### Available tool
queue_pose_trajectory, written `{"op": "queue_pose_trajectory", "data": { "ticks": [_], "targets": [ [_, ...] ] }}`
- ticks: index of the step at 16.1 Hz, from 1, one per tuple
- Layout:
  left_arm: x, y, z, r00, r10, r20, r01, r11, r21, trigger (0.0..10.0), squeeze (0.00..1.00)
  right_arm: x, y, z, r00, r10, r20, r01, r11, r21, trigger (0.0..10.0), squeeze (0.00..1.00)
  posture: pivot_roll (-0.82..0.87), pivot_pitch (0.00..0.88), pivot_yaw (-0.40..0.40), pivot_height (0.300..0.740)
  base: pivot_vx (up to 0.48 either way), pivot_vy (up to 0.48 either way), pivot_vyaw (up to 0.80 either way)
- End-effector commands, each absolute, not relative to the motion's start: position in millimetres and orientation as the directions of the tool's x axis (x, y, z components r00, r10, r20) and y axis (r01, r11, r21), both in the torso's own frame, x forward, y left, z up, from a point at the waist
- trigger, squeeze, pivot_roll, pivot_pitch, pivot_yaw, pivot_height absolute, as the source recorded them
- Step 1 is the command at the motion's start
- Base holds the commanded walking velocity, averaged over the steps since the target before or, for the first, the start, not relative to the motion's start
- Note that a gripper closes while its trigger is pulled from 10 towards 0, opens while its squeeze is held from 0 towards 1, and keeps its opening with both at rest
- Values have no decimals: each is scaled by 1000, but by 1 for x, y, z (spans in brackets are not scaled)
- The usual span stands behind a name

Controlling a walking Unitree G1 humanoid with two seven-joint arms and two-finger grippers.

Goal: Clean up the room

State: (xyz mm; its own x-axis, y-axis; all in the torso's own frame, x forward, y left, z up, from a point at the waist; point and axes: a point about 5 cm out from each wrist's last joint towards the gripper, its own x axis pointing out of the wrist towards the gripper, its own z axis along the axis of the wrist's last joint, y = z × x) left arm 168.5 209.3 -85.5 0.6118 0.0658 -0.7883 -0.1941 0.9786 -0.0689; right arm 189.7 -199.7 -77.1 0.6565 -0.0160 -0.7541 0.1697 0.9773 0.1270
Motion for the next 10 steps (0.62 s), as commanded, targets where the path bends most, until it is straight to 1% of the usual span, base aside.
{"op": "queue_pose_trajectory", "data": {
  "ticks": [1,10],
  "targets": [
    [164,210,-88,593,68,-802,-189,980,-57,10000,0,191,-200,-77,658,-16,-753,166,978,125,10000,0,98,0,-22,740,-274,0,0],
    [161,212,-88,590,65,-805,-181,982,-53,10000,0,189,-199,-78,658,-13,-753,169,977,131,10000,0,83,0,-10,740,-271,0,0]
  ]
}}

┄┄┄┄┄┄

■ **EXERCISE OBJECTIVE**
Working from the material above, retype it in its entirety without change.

■ **SOLVED PROBLEM**
### Available tool
queue_pose_trajectory, written `{"op": "queue_pose_trajectory", "data": { "ticks": [_], "targets": [ [_, ...] ] }}`
- ticks: index of the step at 16.1 Hz, from 1, one per tuple
- Layout:
  left_arm: x, y, z, r00, r10, r20, r01, r11, r21, trigger (0.0..10.0), squeeze (0.00..1.00)
  right_arm: x, y, z, r00, r10, r20, r01, r11, r21, trigger (0.0..10.0), squeeze (0.00..1.00)
  posture: pivot_roll (-0.82..0.87), pivot_pitch (0.00..0.88), pivot_yaw (-0.40..0.40), pivot_height (0.300..0.740)
  base: pivot_vx (up to 0.48 either way), pivot_vy (up to 0.48 either way), pivot_vyaw (up to 0.80 either way)
- End-effector commands, each absolute, not relative to the motion's start: position in millimetres and orientation as the directions of the tool's x axis (x, y, z components r00, r10, r20) and y axis (r01, r11, r21), both in the torso's own frame, x forward, y left, z up, from a point at the waist
- trigger, squeeze, pivot_roll, pivot_pitch, pivot_yaw, pivot_height absolute, as the source recorded them
- Step 1 is the command at the motion's start
- Base holds the commanded walking velocity, averaged over the steps since the target before or, for the first, the start, not relative to the motion's start
- Note that a gripper closes while its trigger is pulled from 10 towards 0, opens while its squeeze is held from 0 towards 1, and keeps its opening with both at rest
- Values have no decimals: each is scaled by 1000, but by 1 for x, y, z (spans in brackets are not scaled)
- The usual span stands behind a name

Controlling a walking Unitree G1 humanoid with two seven-joint arms and two-finger grippers.

Goal: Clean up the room

State: (xyz mm; its own x-axis, y-axis; all in the torso's own frame, x forward, y left, z up, from a point at the waist; point and axes: a point about 5 cm out from each wrist's last joint towards the gripper, its own x axis pointing out of the wrist towards the gripper, its own z axis along the axis of the wrist's last joint, y = z × x) left arm 168.5 209.3 -85.5 0.6118 0.0658 -0.7883 -0.1941 0.9786 -0.0689; right arm 189.7 -199.7 -77.1 0.6565 -0.0160 -0.7541 0.1697 0.9773 0.1270
Motion for the next 10 steps (0.62 s), as commanded, targets where the path bends most, until it is straight to 1% of the usual span, base aside.
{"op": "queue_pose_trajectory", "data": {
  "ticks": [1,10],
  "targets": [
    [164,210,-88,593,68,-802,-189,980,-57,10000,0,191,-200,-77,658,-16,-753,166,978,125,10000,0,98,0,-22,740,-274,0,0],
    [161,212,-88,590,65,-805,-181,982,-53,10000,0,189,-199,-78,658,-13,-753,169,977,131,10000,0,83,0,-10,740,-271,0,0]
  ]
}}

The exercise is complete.